2.1.2. Shareholders Rights and Privilege


(i) The board of the firm should have effective communication with shareholders to enable them
understand the business, risk profile, financial condition and the operating performance of the
firm.
(ii) Shareholders should be involved in the appointment and removal of directors and auditors.
(iii) Opportunity should be given to shareholders to ask questions about the direction of the firm and
especially on the remuneration policy of key executive members and board members, which
should be linked to performance.
(iv) Shareholders holding at least 20% of the issued capital of a firm should, as far as possible have
a representative on the board, except they are disqualified by the virtue of their being in
competing business with the firm or they have other conflicts of interest.
(v) There should be at least one director on the board representing the minority shareholders.

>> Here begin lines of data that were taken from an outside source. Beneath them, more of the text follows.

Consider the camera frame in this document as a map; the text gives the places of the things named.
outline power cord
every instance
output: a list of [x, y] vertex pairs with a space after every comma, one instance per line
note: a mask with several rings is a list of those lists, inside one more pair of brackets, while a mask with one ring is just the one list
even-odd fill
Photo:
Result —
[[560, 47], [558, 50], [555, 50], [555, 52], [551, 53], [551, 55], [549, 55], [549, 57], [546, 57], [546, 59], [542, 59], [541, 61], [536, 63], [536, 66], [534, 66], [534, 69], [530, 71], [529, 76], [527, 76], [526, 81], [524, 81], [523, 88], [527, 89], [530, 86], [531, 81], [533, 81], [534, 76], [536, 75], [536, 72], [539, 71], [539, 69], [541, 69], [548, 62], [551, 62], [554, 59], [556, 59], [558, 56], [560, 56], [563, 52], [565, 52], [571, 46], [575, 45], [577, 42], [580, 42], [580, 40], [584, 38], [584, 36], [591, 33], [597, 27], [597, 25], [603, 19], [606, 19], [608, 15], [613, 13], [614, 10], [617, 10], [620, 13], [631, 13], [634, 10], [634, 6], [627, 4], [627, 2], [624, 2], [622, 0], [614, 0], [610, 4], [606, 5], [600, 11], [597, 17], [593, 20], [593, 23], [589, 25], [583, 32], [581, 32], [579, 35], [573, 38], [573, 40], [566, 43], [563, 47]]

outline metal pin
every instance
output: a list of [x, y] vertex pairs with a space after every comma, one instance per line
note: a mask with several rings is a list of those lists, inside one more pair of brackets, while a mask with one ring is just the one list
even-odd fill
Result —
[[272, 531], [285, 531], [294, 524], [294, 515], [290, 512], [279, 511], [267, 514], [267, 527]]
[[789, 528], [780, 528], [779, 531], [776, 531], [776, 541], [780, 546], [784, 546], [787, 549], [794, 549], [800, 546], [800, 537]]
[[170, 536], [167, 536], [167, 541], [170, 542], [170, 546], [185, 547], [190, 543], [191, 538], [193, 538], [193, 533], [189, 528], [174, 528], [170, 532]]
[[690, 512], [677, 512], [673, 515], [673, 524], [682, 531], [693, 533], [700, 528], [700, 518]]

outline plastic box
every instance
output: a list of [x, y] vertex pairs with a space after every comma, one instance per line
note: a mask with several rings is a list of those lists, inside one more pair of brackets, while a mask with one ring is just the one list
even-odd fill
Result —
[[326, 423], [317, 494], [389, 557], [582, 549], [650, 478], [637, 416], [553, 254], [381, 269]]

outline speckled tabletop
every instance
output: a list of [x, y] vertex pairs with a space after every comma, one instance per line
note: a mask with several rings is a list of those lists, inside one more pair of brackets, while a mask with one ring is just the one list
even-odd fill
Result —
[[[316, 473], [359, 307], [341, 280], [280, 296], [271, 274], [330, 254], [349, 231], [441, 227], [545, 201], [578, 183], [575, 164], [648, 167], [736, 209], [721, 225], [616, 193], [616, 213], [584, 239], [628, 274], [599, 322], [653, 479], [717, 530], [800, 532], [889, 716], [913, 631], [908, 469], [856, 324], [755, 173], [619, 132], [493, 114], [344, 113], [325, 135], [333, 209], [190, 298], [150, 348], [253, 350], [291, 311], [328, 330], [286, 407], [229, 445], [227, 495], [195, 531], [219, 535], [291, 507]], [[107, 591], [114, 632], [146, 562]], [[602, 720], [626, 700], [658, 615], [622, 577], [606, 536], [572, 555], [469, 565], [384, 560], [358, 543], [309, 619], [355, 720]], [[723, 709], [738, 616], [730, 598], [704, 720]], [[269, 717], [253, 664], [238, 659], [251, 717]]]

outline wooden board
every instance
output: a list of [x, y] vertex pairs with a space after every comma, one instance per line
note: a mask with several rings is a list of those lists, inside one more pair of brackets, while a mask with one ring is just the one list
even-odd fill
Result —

2.1.3. The role of the Audit Committee


The Companies and Allied Matters Act, 1990 states that a public limited liability company should have
an audit committee (maximum of six members of equal representation of three members each
representing the management/ directors and shareholders) in place. The members are expected to be
conversant with basic financial statements. The committee has the following objectives:
(i) Increasing public confidence in the credibility and objectivity of published financial statements.
(ii) Assisting the directors, especially the non- executive directors, in meeting their responsibilities
of financial reporting.
(iii) Strengthening the independent position of a firms external auditors by providing an additional
channel of communication.
The committee is expected to perform the following functions:
(i) Provision of oversight functions on effective internal control, reliable financial
reporting, which must comply with regulatory requirements and corporate code of
conduct. This function is being exercised on behalf of shareholders.
(ii) Review not only externals auditors reports but also, the report of the internal auditor.
(iii) Maintain a constructive dialogue with external auditors and the board in order to
enhance the credibility of financial disclosures.
The following regulations were in place before the introduction of the governance code:
(i) Companies and Allied Matters Act (1990): It prescribes the duties and responsibilities
of managers of public limited liability companies.
19 European Journal of Economics, Finance And Administrative Sciences - Issue 14 (2008)
(ii) Investment and Securities Act (1999): It requires the Securities and Exchange
Commission to regulate and develop the capital market, maintain orderly conduct,
transparency and sanity in order to protect investors.
(iii) Banks and Other Financial Institutions Act (1991): It requires the Central Bank of
Nigeria to register and regulate the banks and allied institutions.
(iv) The Nigerian Accounting Standards Board Act (2003): It empowers the NASB to
enforce compliance with Statement of Accounting Standards issued by it by all the
public limited liability companies.
(v) The Insurance Act (2003): It empowers the Nigerian Insurance Commission to register
and regulate the insurance business in Nigeria.
The above regulations and the code of corporate governance are the yardsticks, which guide the
operations of limited listed companies in Nigeria. The level of compliance with the above clearly
distinguishes a well- governed firm from others.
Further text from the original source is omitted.